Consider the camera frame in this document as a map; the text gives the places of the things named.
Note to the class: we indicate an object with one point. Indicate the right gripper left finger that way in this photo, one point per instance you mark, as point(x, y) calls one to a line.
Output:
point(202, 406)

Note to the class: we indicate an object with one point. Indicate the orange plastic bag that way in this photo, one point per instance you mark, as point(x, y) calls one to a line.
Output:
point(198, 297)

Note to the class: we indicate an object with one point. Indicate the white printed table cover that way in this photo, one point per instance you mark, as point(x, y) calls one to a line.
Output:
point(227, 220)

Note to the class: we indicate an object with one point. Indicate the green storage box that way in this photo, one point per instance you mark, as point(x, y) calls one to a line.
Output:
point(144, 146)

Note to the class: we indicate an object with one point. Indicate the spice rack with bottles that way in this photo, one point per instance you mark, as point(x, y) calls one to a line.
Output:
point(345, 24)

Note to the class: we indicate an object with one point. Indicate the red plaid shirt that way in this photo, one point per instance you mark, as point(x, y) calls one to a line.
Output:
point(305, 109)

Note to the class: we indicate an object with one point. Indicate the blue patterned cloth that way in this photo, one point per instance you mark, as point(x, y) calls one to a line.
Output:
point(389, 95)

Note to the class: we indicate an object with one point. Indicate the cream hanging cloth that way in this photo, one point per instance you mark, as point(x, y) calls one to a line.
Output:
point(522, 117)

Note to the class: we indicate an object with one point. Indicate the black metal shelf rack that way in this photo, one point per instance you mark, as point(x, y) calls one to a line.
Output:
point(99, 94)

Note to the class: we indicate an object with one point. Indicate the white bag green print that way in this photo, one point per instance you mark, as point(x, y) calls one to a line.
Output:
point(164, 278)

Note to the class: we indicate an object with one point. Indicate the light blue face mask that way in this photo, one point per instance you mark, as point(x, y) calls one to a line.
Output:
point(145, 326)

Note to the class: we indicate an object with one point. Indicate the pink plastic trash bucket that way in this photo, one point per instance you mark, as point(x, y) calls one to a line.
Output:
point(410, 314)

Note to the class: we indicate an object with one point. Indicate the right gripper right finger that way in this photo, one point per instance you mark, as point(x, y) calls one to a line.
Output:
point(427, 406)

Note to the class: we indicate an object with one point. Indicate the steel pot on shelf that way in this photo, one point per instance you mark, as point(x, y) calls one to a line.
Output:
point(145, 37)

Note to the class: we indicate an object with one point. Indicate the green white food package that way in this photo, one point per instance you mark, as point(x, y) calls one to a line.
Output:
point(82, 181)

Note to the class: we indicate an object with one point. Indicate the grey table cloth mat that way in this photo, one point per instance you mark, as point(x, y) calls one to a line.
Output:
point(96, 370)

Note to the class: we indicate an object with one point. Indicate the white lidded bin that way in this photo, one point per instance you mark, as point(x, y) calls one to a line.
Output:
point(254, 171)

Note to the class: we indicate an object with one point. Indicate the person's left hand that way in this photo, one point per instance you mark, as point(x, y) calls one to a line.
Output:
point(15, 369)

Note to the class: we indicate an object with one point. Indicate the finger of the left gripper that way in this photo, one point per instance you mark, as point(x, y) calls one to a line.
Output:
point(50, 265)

[WORK ORDER]:
Having read the material, set all of it down again without a single difference.

[TASK SOLUTION]:
Consider the camera frame in this document as a map; the text gives the places of the things named.
Note to the class: we indicate an object with one point. Indicate the right gripper left finger that way in this photo, one point per instance you mark, as point(x, y) calls one to a line.
Output:
point(202, 406)

Note to the class: we indicate an object with one point. Indicate the orange plastic bag that way in this photo, one point per instance you mark, as point(x, y) calls one to a line.
Output:
point(198, 297)

Note to the class: we indicate an object with one point. Indicate the white printed table cover that way in this photo, one point per instance you mark, as point(x, y) calls one to a line.
Output:
point(227, 220)

Note to the class: we indicate an object with one point. Indicate the green storage box that way in this photo, one point per instance you mark, as point(x, y) calls one to a line.
Output:
point(144, 146)

Note to the class: we indicate an object with one point. Indicate the spice rack with bottles that way in this photo, one point per instance you mark, as point(x, y) calls one to a line.
Output:
point(345, 24)

Note to the class: we indicate an object with one point. Indicate the red plaid shirt that way in this photo, one point per instance you mark, as point(x, y) calls one to a line.
Output:
point(305, 109)

Note to the class: we indicate an object with one point. Indicate the blue patterned cloth that way in this photo, one point per instance you mark, as point(x, y) calls one to a line.
Output:
point(389, 95)

Note to the class: we indicate an object with one point. Indicate the cream hanging cloth that way in this photo, one point per instance you mark, as point(x, y) calls one to a line.
Output:
point(522, 117)

Note to the class: we indicate an object with one point. Indicate the black metal shelf rack that way in this photo, one point per instance you mark, as point(x, y) calls one to a line.
Output:
point(99, 94)

Note to the class: we indicate an object with one point. Indicate the white bag green print that way in this photo, one point per instance you mark, as point(x, y) calls one to a line.
Output:
point(164, 278)

Note to the class: we indicate an object with one point. Indicate the light blue face mask that way in this photo, one point per instance you mark, as point(x, y) calls one to a line.
Output:
point(145, 326)

Note to the class: we indicate an object with one point. Indicate the pink plastic trash bucket that way in this photo, one point per instance you mark, as point(x, y) calls one to a line.
Output:
point(410, 314)

Note to the class: we indicate an object with one point. Indicate the right gripper right finger that way in this photo, one point per instance you mark, as point(x, y) calls one to a line.
Output:
point(427, 406)

Note to the class: we indicate an object with one point. Indicate the steel pot on shelf that way in this photo, one point per instance you mark, as point(x, y) calls one to a line.
Output:
point(145, 37)

Note to the class: we indicate an object with one point. Indicate the green white food package that way in this photo, one point per instance you mark, as point(x, y) calls one to a line.
Output:
point(82, 181)

Note to the class: we indicate an object with one point. Indicate the grey table cloth mat that way in this photo, one point per instance you mark, as point(x, y) calls one to a line.
Output:
point(96, 370)

Note to the class: we indicate an object with one point. Indicate the white lidded bin that way in this photo, one point per instance you mark, as point(x, y) calls one to a line.
Output:
point(254, 171)

Note to the class: we indicate an object with one point. Indicate the person's left hand that way in this photo, one point per instance you mark, as point(x, y) calls one to a line.
Output:
point(15, 369)

Note to the class: we indicate an object with one point. Indicate the finger of the left gripper that way in this photo, one point per instance you mark, as point(x, y) calls one to a line.
Output:
point(50, 265)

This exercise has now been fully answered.